Founded in 1999 by University of California, Berkeley professors Robert Cooter, Aaron Edlin, and Ben Hermalin, bepress began as a suite of online editorial management tools for producing peer-reviewed journals. In addition to the Digital Commons, the for-profit company has also produced the research announcement tool SelectedWorks.
Iowa State launched its Digital Commons repository in April 2012, and when Inefuku began efforts to engage faculty, the university’s agricultural and biosystems engineering department was the first to buy in to the concept as a group.
“After bepress launched the Digital Commons Network, I was looking at it, trying to see if it could help me try to reach these faculty and try to get them to participate,” Inefuku says. Opening the institution pie chart in the Bioresource and Agricultural Engineering Commons area, he discovered that Iowa State had already become the second-largest contributor in this subject.

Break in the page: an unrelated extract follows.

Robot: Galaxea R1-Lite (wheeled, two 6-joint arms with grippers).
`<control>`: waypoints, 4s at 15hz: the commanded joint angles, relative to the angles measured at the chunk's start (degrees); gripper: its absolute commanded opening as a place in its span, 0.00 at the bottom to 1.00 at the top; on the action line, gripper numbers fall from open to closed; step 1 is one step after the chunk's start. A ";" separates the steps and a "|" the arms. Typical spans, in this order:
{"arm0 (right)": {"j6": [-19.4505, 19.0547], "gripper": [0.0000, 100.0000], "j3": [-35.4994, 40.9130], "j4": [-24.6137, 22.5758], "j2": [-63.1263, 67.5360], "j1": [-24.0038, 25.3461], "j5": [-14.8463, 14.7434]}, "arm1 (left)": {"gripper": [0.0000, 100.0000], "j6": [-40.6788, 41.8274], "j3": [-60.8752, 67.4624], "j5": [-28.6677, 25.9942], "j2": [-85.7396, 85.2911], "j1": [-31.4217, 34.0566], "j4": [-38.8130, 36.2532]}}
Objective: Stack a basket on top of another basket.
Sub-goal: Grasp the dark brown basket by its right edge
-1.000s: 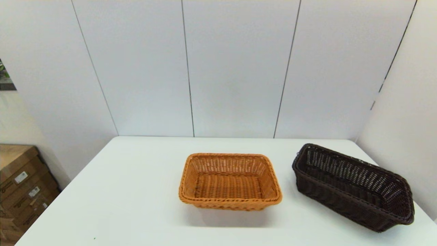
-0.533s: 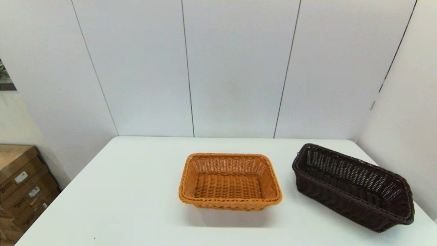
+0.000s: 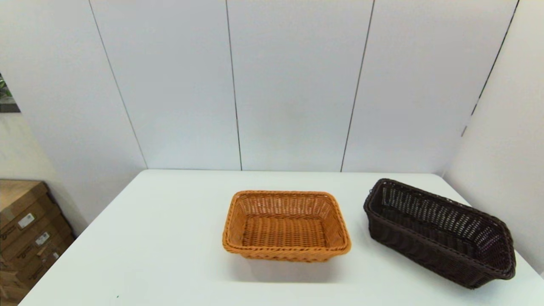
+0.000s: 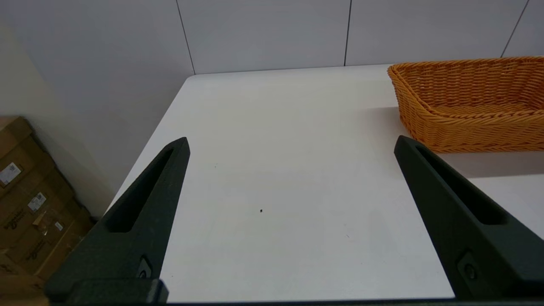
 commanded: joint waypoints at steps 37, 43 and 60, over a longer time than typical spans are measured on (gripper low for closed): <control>12.23 1.00 -41.60 12.00 72.41 11.00 -11.33 | 1.00 -0.01 0.01 -0.03 -0.01 0.01 -0.01; 12.67 1.00 -45.38 12.09 80.05 4.05 -11.68 | 1.00 -0.01 0.01 -0.03 -0.01 0.01 -0.01; 16.54 1.00 -44.94 12.97 92.18 -9.57 -11.94 | 1.00 -0.01 0.01 -0.03 -0.01 0.01 -0.01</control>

It illustrated how much the repository had already grown, while giving the agriculture and biosystems engineering department faculty another goal to shoot for—the number of repository items contributed by their peers at the University of Nebraska.
“[Nebraska] has had its repository for a long time…the number of items in every subject are a lot higher than ours just starting out,” Inefuku said. “I thought it would be a great opportunity to show them ‘this is where we are, this is where Nebraska is, and I would really like us to pass Nebraska.’ ”
It worked. He presented his challenge to the department in December 2012, and by March 2013, Iowa State was responsible for over half of the content contributed to the Bioresource and Agricultural Engineering Commons.